Poche settimane fa, anche Confindustria ha aderito all'alleanza europea, nominando rappresentante per il Belpaese Aurelio Regina. Intanto sul Lario, nel tradizionale Forum di Cernobbio di inizio settembre, The European House Ambrosetti e Snam hanno messo nero su bianco desiderata e linee guide. Il documento si chiama H2 Italy 2050 e i suoi numeri sono già una bella dichiarazione di intenti: in 30 anni si deve cambiare passo. Nel 2000 il prezzo dell'idrogeno prodotto da rinnovabili (il più green e per ora meno disponibile ndr) era 40 volte superiore a quello del petrolio: «Oggi, invece, stimiamo che nel giro di 5 anni possa diventare competitivo rispetto ad altri combustibili e soddisfare, entro il 2050, circa un quarto della domanda di energia italiana», spiega Marco Alverà, Ad di Snam. Considerando, poi, che trasporto e stoccaggio di questo oro «blu» hanno molte similitudini con il gas naturale, l'Italia sarebbe un passo avanti, grazie alla sua estesa rete di distribuzione.

Sull'idrogeno, però, non servono tante politiche nazionali diverse, semmai una visione strategica condivisa con l'obiettivo di fare dell'Italia e del Mediterraneo un vero hub, uno snodo fra il Nord Africa, dove grazie all'energia solare si potrebbe produrre idrogeno a costi inferiori del 15% rispetto al resto del vecchio continente. Un ponte fra Europa e Africa permetterebbe, almeno in parte, di affrancarsi dalle più tradizionali rotte di approvvigionamento di gas e idrocarburi che per ora, fra Turchia e Medio Oriente, portano ad est, a territori e scenari talvolta ancora più complessi.

COSTI IN CALO

Il progetto punta ad ampliare la produzione di idrogeno attraverso progressive pratiche sempre più ecosostenibili. «Lo sfruttamento delle più moderne tecnologie di estrazione garantirà all'Italia un recupero di competitività e un balzo in avanti negli obiettivi di decarbonizzazione, garantendo benefici in termini di Pil, produzione e posti di lavoro», ha spiegato Valerio De Molli, Ceo di The European House Ambrosetti. Sì, perché l'idrogeno va prodotto e per produrlo oggi si utilizzano ancora, in maggioranza combustibili fossili: serve cioè energia per produrre altra energia. Ad oggi la produzione rilascia anidride carbonica che poi va smaltita o riassorbita. A questo metodo di estrazione «grigia» però si affiancano procedimenti già noti e meno impattanti a cui questo new deal tende, dal blue hydrogen, a quello green, il più virtuoso, senza sostanziali emissioni.

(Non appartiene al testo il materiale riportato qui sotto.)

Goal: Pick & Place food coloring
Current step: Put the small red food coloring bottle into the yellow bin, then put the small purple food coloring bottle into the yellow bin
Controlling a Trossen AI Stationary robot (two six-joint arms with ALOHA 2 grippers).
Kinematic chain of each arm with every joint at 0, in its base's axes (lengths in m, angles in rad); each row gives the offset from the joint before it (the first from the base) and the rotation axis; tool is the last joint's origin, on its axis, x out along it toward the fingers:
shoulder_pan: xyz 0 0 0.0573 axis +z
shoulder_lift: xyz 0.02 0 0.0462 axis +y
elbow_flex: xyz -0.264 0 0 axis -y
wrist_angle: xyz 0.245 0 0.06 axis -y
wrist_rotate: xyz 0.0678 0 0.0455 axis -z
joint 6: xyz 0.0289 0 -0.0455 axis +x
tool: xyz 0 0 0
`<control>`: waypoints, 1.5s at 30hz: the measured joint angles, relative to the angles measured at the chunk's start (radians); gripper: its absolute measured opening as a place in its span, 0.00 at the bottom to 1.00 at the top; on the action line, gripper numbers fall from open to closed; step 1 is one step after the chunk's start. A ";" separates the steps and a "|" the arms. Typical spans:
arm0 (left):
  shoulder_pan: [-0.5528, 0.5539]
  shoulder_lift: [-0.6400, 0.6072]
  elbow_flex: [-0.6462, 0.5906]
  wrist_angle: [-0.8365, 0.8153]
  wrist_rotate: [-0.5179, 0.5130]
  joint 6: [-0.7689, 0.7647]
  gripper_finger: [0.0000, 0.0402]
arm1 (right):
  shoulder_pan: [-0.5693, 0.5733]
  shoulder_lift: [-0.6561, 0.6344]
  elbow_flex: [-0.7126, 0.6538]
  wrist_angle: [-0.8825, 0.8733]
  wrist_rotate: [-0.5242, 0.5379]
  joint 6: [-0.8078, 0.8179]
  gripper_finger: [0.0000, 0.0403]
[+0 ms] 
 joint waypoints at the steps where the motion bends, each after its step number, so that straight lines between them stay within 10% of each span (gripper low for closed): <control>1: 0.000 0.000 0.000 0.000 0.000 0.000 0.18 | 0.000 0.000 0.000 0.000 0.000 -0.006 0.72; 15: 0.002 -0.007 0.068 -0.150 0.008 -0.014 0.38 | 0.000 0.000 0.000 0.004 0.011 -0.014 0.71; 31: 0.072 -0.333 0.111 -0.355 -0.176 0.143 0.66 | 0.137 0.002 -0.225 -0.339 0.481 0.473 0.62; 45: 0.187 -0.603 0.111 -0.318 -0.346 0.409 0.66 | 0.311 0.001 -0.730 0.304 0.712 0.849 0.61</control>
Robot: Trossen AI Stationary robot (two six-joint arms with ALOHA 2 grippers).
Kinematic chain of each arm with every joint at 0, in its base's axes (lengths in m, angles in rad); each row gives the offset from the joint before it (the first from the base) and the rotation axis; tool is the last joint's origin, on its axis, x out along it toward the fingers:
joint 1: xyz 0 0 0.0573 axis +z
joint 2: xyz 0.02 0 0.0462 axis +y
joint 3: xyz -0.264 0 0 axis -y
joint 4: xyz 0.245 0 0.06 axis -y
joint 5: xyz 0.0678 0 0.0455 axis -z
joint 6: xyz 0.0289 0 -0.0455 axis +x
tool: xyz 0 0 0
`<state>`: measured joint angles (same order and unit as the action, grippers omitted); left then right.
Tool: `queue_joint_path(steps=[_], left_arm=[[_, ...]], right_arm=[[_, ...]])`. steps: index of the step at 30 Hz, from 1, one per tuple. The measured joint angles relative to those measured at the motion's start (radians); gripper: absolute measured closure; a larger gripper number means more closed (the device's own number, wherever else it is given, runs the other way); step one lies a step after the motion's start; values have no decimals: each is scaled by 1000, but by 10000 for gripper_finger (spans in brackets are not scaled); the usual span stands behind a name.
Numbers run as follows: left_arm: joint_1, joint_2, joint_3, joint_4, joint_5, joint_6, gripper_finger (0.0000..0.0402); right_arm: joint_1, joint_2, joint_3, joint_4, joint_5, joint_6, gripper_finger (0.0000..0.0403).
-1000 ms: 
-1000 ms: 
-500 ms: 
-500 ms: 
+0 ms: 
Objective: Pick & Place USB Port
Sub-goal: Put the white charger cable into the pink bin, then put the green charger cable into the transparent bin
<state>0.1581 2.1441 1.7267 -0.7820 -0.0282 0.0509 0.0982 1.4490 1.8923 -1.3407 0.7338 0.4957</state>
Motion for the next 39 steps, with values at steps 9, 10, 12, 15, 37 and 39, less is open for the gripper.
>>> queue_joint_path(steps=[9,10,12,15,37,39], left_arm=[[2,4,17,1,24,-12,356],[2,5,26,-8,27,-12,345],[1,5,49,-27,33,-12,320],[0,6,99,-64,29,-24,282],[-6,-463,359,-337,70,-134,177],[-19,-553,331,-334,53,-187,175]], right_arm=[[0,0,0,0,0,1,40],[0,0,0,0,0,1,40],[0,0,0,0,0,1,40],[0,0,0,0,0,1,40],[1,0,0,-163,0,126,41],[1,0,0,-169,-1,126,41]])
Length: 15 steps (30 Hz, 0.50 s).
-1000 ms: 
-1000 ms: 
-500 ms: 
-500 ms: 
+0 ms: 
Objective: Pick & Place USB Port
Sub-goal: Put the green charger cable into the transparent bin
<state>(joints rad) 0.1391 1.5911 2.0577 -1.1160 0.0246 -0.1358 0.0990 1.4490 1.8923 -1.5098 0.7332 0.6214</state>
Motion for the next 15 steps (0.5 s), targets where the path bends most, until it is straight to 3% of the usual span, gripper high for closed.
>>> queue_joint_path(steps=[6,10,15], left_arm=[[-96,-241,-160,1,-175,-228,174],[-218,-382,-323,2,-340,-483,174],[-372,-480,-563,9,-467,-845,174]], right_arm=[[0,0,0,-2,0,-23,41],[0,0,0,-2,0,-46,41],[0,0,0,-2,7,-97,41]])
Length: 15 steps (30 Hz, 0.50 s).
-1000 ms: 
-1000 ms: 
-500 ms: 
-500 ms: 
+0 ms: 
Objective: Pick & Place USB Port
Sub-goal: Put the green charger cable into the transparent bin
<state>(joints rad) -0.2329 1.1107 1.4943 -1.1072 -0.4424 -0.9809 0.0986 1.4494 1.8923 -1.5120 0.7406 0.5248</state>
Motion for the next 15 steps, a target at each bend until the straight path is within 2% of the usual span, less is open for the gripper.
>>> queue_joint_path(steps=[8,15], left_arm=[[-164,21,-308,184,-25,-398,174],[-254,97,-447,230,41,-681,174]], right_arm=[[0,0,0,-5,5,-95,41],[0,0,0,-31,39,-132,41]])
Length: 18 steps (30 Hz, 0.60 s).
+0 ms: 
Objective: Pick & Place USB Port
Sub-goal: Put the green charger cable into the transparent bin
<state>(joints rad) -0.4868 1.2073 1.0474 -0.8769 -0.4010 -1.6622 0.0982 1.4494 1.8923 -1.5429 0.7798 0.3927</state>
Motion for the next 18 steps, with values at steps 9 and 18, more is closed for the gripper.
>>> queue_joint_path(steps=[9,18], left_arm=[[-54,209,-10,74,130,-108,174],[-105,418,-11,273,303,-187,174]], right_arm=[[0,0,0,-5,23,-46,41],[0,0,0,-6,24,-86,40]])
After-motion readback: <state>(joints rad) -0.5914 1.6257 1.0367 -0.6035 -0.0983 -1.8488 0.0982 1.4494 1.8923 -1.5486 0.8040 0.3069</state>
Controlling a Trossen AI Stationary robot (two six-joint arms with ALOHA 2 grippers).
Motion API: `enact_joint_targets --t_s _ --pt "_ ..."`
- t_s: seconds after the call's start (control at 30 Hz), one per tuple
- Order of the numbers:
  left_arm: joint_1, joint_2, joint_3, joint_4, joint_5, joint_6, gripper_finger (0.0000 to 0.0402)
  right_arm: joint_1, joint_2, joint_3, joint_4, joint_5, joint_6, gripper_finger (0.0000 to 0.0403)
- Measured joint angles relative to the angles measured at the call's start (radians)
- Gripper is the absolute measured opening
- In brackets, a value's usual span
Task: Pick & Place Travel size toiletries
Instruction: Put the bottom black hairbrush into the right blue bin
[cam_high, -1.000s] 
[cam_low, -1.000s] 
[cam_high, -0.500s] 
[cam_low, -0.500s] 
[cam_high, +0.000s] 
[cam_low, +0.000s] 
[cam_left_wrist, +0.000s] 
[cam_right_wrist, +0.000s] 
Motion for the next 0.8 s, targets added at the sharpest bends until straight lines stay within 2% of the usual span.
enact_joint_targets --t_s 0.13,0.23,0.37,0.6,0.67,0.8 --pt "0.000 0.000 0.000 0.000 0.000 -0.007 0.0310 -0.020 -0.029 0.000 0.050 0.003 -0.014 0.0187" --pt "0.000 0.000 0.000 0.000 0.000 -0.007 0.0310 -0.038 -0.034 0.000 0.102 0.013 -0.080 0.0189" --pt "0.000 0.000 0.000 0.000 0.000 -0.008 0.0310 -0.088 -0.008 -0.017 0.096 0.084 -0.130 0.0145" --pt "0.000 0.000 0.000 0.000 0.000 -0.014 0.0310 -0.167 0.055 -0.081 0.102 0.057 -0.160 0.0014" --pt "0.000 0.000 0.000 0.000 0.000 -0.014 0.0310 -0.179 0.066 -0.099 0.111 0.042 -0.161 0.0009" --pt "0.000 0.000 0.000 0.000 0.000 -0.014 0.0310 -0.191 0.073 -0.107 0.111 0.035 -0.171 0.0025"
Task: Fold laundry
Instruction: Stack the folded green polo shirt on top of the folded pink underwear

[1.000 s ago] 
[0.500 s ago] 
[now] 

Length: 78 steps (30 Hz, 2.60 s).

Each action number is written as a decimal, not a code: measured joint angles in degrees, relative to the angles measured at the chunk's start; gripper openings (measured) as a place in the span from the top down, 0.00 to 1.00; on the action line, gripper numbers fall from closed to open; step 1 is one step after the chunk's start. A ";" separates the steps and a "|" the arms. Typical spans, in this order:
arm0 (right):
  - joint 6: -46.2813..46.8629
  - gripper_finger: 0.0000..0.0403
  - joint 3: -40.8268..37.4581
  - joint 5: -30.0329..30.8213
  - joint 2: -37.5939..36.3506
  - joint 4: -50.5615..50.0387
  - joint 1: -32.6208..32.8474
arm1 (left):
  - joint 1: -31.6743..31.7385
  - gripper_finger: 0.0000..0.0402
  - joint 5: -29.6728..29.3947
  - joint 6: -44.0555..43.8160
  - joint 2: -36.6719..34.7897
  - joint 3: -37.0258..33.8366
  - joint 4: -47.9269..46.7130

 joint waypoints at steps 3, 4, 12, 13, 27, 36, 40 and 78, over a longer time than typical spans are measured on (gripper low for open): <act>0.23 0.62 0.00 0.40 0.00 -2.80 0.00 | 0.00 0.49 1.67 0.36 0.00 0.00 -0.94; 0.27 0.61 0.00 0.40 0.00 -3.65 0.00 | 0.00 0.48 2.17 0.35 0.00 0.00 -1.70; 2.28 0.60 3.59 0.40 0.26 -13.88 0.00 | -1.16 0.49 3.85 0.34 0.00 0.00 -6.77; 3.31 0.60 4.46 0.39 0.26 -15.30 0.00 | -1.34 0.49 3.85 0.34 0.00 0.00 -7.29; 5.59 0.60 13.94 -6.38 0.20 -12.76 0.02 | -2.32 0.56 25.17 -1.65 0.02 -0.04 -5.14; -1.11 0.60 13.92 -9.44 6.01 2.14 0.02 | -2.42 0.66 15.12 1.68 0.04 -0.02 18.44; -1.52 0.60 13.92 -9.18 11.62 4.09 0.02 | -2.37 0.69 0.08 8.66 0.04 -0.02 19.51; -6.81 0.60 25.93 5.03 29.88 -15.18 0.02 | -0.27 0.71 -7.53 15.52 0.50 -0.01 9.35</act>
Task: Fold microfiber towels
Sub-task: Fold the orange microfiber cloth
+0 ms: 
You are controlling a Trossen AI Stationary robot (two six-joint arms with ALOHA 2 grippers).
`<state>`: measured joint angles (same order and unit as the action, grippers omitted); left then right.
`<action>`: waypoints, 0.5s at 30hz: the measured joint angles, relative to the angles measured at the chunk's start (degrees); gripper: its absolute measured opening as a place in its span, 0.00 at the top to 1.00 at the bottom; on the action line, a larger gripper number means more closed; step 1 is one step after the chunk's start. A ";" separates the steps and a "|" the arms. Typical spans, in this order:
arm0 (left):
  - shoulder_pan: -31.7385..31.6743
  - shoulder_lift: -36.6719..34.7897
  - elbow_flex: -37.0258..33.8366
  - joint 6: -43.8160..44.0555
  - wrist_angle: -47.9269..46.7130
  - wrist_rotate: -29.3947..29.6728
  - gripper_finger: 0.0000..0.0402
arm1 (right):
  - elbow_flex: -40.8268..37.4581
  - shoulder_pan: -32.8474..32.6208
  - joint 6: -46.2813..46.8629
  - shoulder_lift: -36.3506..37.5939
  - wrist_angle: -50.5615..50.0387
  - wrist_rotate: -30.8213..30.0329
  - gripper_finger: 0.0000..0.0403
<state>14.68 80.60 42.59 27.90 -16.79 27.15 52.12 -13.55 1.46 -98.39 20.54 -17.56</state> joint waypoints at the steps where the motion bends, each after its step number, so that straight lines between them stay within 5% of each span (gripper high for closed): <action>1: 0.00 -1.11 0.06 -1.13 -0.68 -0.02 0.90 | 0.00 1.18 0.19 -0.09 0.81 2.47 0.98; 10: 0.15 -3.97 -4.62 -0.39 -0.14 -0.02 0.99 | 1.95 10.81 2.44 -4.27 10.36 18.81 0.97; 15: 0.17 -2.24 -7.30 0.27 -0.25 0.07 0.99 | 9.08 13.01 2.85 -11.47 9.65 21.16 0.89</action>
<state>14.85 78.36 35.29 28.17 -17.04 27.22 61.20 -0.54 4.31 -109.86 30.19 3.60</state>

«L'idrogeno può essere il migliore alleato dell'elettricità rinnovabile per consentire all'Italia di essere protagonista nella lotta globale ai cambiamenti climatici e al tempo stesso di promuovere nuove opportunità di sviluppo e occupazione», ha affermato Marco Alverà, Ad di Snam. Nel suo impegno per la transizione energetica Snam non ha perso tempo e messo sul campo 1,4 miliardi di investimenti al 2023 per il solo idrogeno, creando una business unit ad hoc per rendere, da una parte, le infrastrutture già esistenti idonee al suo trasporto e, dall'altra, per fortificare alleanze industriali e tecnologie. Grazie a metanodotti che al 70% sono già «hydrogen ready», nella rete Snam, leader in Italia, l'idrogeno ha già viaggiato al 5 e 10%, insieme al gas naturale, per rifornire un pastificio e una ditta di imbottigliamento: è successo a Contursi Terme, in provincia di Salerno. La news è finita in prima pagina sul New York Times. Pochi mesi fa, invece, Snam ha gestito il «pressure test» per la prima turbina ibrida al mondo, prodotta da Baker Hughes: è alimentata fino al 10% ad idrogeno e sarà installata nel 2021 nell'impianto di Istrana, a Treviso.

«Immettere nelle nostre reti il 10% di idrogeno sul totale del gas trasportato annualmente, equivarrebbe a 7 miliardi di metri cubi di energia, che rappresentano il consumo di 3 milioni di famiglie, con una riduzione di emissioni di anidride carbonica di 5 milioni di tonnellate», aggiunge Alverà. Anche per questo gli scienziati per una volta sono concordi: «L'idrogeno è la soluzione definitiva per avere energia pulita».